2008年1月27日 星期日

Selective Attention in Obsessive–Compulsive Disorder

Selective Attention in Obsessive–Compulsive Disorder
[Short Reports]
Clayton, Ian C.1; Richards, Jeffrey C.2,3; Edwards, Christopher J.1
1Department of Psychology, University of Adelaide, South Australia, Australia.
2School of Behavioral and Social Sciences and Humanities, University of Ballarat, Victoria, Australia.
3Correspondence concerning this article should be addressed to Jeffrey C. Richards, School of Behavioral and Social Sciences and Humanities, University of Ballarat, Mount Helen Campus, University Drive, P.O. Box 663, Ballarat, Victoria 3353, Australia. Electronic mail may be sent to j.richards@ballarat.edu.au.
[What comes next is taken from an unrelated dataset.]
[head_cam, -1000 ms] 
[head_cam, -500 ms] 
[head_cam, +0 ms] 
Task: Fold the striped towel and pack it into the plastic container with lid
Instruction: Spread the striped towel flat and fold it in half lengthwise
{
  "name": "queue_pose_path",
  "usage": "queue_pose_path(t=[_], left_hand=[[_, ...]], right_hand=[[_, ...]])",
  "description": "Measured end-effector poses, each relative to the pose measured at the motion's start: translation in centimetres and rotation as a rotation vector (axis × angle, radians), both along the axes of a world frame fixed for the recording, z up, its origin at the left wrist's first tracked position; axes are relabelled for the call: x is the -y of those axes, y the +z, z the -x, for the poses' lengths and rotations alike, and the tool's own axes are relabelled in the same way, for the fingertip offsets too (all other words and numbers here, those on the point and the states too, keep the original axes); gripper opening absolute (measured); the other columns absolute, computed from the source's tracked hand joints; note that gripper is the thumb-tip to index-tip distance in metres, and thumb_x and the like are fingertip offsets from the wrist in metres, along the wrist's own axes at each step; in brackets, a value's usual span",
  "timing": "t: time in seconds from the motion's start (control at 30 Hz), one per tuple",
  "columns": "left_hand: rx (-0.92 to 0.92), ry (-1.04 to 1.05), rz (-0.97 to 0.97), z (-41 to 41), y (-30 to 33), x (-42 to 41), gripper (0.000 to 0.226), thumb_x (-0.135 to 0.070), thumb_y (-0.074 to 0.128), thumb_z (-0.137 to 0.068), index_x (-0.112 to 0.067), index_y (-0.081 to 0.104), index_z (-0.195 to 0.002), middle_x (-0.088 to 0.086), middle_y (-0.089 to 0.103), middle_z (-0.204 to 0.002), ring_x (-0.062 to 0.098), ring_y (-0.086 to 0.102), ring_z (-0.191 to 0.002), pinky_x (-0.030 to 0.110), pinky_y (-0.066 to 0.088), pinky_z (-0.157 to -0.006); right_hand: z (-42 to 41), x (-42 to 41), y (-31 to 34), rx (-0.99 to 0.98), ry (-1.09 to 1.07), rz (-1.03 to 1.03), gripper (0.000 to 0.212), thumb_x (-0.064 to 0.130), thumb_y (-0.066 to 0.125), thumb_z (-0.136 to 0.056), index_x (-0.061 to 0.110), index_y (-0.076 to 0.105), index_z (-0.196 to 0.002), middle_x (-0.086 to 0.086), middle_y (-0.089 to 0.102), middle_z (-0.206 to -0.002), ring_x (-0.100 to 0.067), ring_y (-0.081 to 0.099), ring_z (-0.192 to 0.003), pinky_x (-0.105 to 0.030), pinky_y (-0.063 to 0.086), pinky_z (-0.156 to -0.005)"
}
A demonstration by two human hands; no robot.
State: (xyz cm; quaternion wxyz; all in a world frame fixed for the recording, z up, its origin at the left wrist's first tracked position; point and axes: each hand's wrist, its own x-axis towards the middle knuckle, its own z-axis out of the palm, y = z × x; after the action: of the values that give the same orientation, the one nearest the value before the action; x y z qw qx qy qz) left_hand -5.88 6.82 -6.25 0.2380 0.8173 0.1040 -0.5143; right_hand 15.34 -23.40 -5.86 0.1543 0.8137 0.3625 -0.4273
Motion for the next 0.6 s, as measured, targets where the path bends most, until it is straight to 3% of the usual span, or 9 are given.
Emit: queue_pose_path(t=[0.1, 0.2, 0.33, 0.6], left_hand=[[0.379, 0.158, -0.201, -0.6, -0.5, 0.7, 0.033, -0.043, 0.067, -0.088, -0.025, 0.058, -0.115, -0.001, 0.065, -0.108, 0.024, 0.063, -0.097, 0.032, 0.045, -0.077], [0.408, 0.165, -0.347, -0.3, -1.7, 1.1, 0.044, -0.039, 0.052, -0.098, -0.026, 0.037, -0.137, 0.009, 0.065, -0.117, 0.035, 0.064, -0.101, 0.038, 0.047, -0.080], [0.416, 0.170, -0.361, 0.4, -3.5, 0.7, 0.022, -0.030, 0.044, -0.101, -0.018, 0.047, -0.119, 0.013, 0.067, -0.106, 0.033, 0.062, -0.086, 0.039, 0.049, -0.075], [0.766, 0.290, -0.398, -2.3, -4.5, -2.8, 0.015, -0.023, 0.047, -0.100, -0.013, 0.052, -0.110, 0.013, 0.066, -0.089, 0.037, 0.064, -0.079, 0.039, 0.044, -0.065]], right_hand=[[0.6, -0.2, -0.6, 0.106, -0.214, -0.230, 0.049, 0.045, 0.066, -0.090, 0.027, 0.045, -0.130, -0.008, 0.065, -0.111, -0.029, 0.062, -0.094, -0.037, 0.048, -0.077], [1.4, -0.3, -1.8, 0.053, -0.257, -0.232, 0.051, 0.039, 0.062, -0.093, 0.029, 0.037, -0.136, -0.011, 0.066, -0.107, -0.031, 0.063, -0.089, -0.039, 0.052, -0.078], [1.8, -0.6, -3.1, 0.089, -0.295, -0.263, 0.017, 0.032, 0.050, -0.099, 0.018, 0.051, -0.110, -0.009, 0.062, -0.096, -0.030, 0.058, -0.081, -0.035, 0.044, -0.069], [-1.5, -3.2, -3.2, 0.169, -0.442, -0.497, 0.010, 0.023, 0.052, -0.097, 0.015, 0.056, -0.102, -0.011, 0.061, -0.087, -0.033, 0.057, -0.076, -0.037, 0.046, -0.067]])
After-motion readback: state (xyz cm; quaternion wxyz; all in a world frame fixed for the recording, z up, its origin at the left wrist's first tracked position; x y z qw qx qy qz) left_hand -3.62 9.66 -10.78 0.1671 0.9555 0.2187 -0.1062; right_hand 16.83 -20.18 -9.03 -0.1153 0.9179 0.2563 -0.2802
Received Date: April 18, 1997; Revised Date: June 8, 1998; Accepted Date: June 12, 1998
Abstract
Recent information-processing studies have suggested that a selective attention deficit may be involved in the symptomatology of obsessive–compulsive disorder (OCD). In this study, individuals diagnosed with OCD were distinguished from those with panic disorder and from control participants by their relatively poorer performance on a series of psychometric tasks of selective attention. These results are interpreted as supporting the hypothesis of a diminished ability of people with OCD to selectively ignore competing external (sensory) and internal (cognitive) stimuli, especially intrusive thoughts.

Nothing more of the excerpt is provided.